Isso aconteceu na prática. A autocracia czarista era um sistema podre e despótico que praticava execuções políticas: o massacre impiedoso dos dezembristas, a execução de rebeldes poloneses por Muravyov, o Carrasco, os “laços de Stolypin”. No total, em 1825-1917, os Romanovs condenaram à morte por motivos políticos mais de 6 mil pessoas. Os bolcheviques, no entanto, tendo fundado sua polícia política, superaram todos esses crimes da Rússia monárquica logo nos primeiros meses de seu governo. Assim como os czares russos, os bolcheviques mataram impiedosamente manifestações de trabalhadores famintos, como aconteceu em maio de 1918 em Kolpino.

O capitalismo foi substituído não pelo socialismo, mas pelo capitalismo de estado, que, como testemunhou Bertrand Russell, que visitou a Moscou bolchevique como parte de uma delegação trabalhista, era mais feroz do que os industriais mais autoritários dos EUA e da Grã-Bretanha.

O poder se reproduz. Como Bookchin apontou, no sistema “soviético”, o partido substituiu os conselhos, o Comitê Central substituiu o partido e o Secretário Geral substituiu o Comitê Central. Os meios substituíram a essência. E sob o centralismo que Lênin exaltava, tudo isso era inevitável.

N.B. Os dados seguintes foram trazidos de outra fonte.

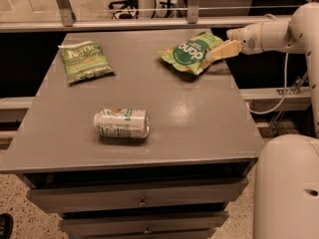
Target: Pick green rice chip bag
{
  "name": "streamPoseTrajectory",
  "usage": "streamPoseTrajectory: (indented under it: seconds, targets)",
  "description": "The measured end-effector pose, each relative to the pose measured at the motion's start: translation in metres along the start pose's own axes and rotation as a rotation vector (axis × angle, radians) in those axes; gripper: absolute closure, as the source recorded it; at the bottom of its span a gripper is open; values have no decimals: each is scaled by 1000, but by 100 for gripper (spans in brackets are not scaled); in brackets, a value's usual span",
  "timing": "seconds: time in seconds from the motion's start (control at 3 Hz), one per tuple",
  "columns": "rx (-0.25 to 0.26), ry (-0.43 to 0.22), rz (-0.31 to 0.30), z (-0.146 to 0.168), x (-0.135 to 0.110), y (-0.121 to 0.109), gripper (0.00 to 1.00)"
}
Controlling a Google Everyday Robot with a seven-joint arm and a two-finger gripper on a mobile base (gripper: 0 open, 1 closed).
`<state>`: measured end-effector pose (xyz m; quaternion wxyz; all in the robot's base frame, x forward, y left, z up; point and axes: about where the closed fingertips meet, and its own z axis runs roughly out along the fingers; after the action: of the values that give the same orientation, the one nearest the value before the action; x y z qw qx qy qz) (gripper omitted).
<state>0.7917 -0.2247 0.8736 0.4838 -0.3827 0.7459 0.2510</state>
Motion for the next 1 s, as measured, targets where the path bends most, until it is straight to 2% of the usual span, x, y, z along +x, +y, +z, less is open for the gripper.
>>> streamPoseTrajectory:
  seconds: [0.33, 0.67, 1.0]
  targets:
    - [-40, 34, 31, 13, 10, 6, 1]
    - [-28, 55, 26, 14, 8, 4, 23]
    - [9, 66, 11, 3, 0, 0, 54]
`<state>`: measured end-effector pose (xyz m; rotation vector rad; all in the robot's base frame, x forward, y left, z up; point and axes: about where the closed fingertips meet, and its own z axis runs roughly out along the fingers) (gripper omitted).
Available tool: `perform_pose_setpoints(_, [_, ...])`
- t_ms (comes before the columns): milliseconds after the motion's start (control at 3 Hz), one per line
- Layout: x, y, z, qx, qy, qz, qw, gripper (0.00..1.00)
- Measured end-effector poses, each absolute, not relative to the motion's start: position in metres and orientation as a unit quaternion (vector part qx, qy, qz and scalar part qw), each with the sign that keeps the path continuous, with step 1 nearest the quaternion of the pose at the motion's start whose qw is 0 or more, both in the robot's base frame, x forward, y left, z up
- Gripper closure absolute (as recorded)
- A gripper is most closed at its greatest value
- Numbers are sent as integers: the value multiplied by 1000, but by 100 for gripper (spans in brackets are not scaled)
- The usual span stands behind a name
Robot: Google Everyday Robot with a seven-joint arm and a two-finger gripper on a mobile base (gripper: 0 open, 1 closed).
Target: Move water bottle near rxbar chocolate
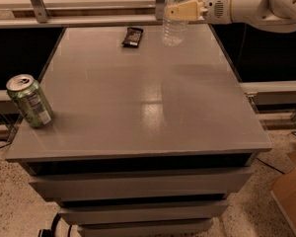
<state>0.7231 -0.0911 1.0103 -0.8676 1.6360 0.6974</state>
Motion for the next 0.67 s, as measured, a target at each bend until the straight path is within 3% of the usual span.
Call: perform_pose_setpoints(667, [742,-92,999,-279,740,302,533,100])
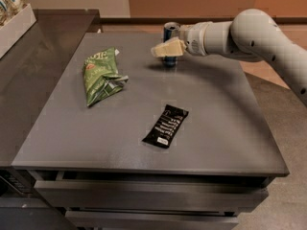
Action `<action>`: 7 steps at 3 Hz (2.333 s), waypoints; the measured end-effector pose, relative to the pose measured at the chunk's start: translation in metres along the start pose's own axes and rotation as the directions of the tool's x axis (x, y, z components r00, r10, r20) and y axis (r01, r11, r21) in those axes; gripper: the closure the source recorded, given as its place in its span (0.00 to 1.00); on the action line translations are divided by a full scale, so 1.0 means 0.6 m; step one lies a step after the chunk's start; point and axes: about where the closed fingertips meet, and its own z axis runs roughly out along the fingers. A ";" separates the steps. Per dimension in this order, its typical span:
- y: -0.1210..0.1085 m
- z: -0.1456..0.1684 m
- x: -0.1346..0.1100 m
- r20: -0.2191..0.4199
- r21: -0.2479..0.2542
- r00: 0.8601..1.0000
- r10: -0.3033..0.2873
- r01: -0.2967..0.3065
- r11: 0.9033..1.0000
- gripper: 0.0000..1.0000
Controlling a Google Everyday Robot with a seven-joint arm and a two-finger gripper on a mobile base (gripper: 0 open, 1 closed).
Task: Knock redbull can over
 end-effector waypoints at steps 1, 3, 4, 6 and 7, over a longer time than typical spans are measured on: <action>-0.009 0.004 -0.001 0.023 0.021 1.000 0.017 -0.017 1.000 0.41; -0.007 -0.010 -0.017 0.036 0.031 0.999 0.015 -0.017 0.999 0.87; 0.005 -0.037 -0.027 -0.010 0.016 1.000 -0.007 0.007 1.000 1.00; 0.034 -0.106 -0.032 -0.189 -0.051 0.978 -0.085 0.077 0.996 1.00; 0.043 -0.119 -0.021 -0.271 -0.089 0.956 -0.115 0.094 0.992 1.00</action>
Offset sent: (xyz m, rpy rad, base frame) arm 0.0091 -0.0106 0.0091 0.0542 -0.0371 -0.0595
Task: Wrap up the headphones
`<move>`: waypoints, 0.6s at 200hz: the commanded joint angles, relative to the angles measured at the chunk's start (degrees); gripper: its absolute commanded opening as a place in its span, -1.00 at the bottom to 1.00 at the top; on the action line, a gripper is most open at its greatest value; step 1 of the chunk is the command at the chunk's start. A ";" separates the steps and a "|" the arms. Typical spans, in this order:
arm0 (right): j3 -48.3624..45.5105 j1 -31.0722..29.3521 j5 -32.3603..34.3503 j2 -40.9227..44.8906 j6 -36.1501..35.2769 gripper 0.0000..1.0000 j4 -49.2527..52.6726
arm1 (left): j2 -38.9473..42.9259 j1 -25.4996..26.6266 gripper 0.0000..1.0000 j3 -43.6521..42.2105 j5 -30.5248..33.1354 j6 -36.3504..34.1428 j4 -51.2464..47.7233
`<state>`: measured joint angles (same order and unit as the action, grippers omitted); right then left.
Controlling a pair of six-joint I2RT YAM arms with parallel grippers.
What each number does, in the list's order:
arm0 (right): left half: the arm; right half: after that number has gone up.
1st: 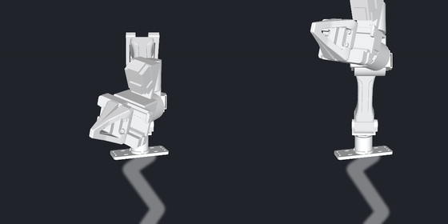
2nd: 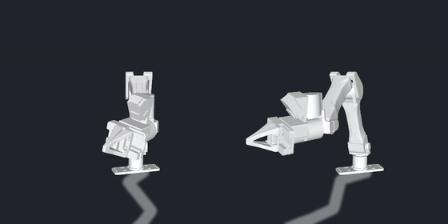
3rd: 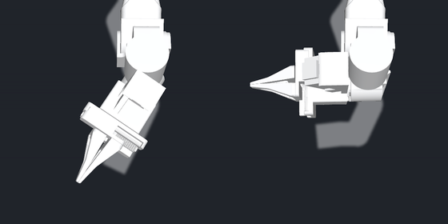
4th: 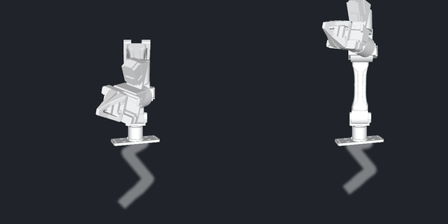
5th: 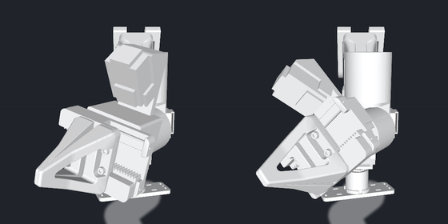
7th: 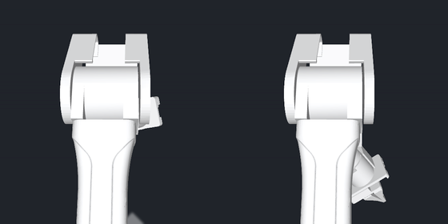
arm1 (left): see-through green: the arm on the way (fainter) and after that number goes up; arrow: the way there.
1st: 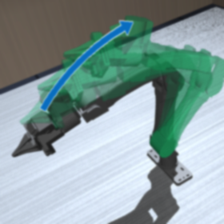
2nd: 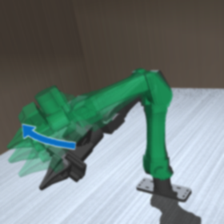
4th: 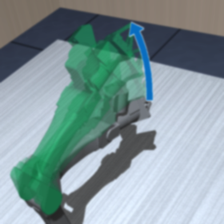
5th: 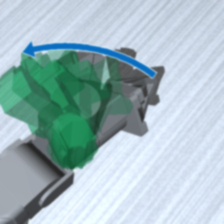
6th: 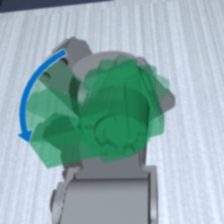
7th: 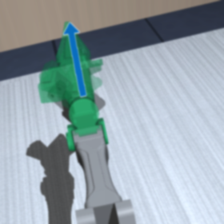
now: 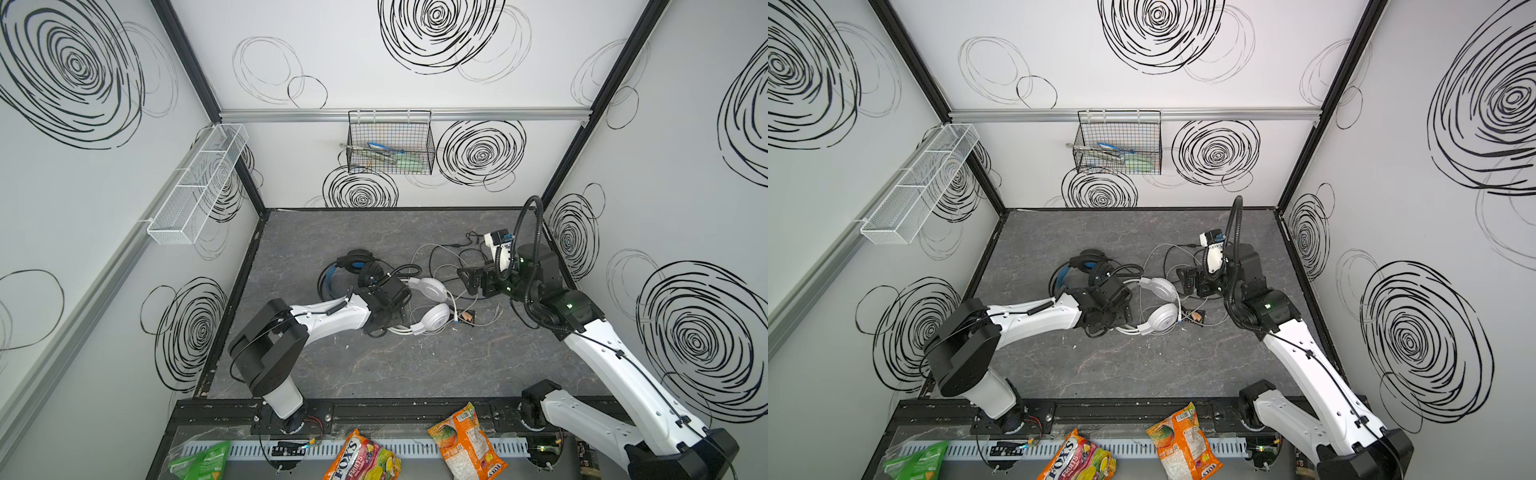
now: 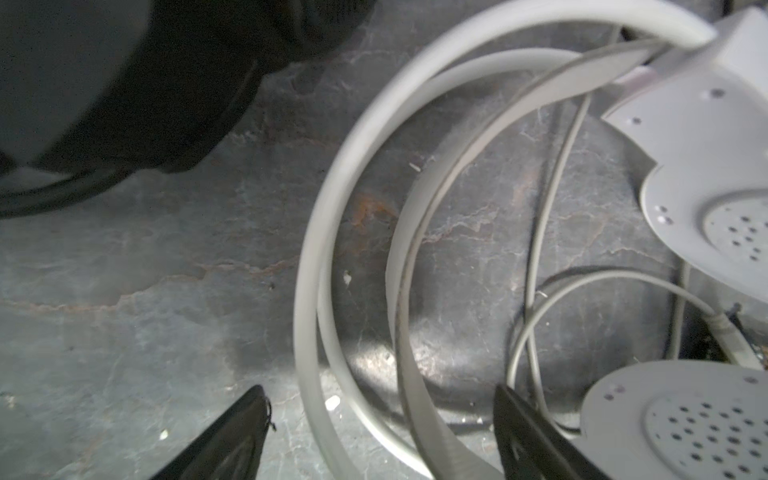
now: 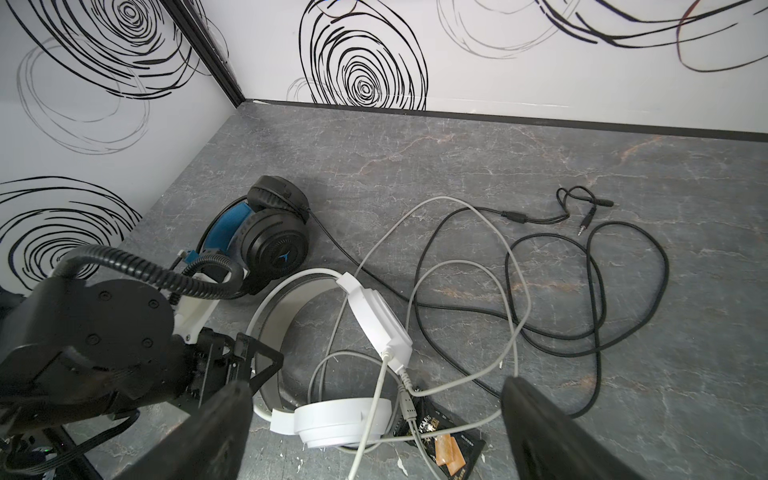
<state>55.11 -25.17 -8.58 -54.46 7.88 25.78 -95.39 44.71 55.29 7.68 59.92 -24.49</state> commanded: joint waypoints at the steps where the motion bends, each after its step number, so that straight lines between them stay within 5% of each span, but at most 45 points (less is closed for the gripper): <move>1: -0.17 0.04 0.44 0.84 -0.01 0.95 0.05 | -2.51 -0.68 0.68 1.92 1.45 2.05 0.45; 120: 0.75 -0.04 3.59 0.62 -1.37 0.95 0.92 | -10.69 -1.56 0.21 5.72 5.06 -0.33 -3.08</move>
<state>54.63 -25.17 -7.22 -54.43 7.44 25.85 -103.53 43.77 60.88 11.92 59.81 -26.39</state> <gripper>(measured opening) 0.975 0.640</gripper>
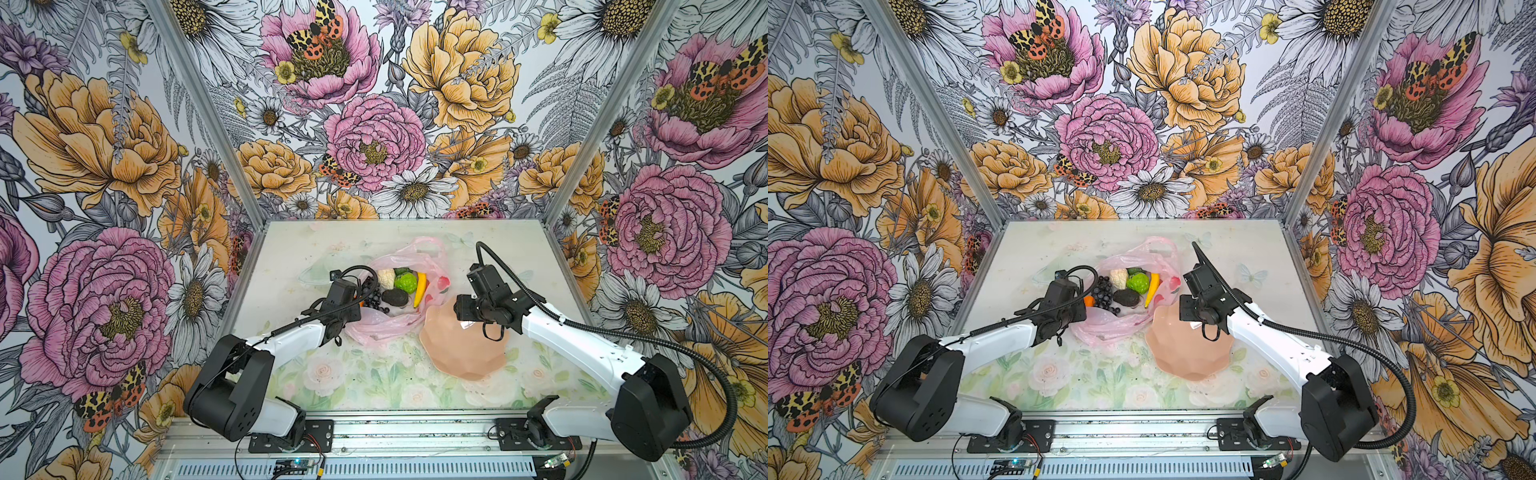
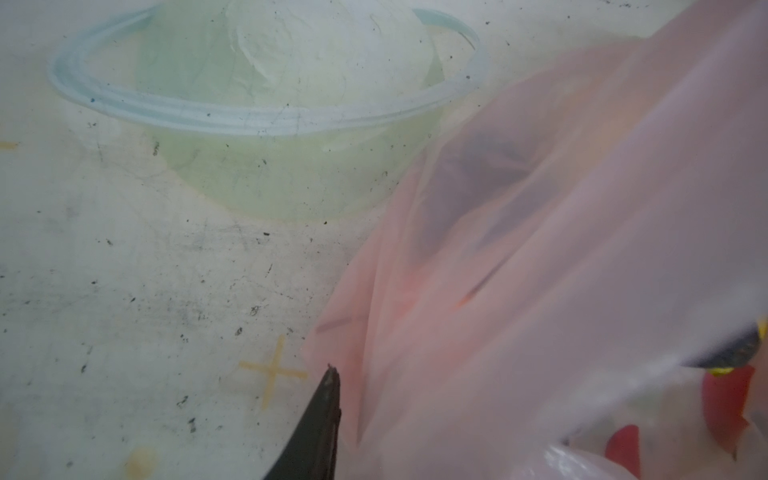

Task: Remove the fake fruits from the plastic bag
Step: 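Carry the lemon with the right gripper over the pink bowl and release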

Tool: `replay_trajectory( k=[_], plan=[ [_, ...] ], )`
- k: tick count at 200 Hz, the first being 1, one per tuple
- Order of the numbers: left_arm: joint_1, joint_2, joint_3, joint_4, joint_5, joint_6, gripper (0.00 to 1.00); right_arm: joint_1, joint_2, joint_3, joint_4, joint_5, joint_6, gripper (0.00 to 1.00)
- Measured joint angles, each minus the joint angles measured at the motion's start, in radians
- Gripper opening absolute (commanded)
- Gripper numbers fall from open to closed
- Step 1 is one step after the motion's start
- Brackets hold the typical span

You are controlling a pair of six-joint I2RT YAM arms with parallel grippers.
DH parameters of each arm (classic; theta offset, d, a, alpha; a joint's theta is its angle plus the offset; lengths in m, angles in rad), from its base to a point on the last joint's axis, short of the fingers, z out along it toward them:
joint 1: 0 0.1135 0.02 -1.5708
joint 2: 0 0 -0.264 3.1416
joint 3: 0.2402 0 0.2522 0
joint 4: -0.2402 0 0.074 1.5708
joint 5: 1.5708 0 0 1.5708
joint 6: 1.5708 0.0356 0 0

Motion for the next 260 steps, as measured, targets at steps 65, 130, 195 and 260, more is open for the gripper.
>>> replay_trajectory(
  k=[65,130,195,260],
  plan=[
    [-0.006,0.0,0.003,-0.001,-0.002,0.0,0.29,0.062,0.096,-0.052,0.048,0.0,0.035,0.55],
    [-0.006,0.0,0.005,-0.002,-0.008,0.0,0.29,0.076,0.169,-0.076,0.089,0.042,0.038,0.55],
    [-0.006,0.0,0.005,-0.002,-0.008,0.0,0.29,0.092,0.201,-0.077,0.108,0.078,0.038,0.56],
    [-0.006,0.0,0.006,-0.002,-0.008,0.0,0.29,0.092,0.214,-0.077,0.109,0.088,0.036,0.7]
  ],
)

Como consequência natural, os leninistas, se fossem políticos, tinham de mentir e trair seus slogans para manter o poder: em vez de “paz sem anexações e indenizações” – conluio com o imperialismo alemão e turco, em vez de “terra para os camponeses” – apropriação de excedentes e explorações agrícolas coletivas, em vez de “fábricas para os trabalhadores” (ou seja, socialização das fábricas), nacionalização. Em vez de “liberdade para os povos”, após alguns anos de “korenização”, o retorno sob Stalin, em uma forma ainda mais monstruosa, das práticas coloniais do Império Russo.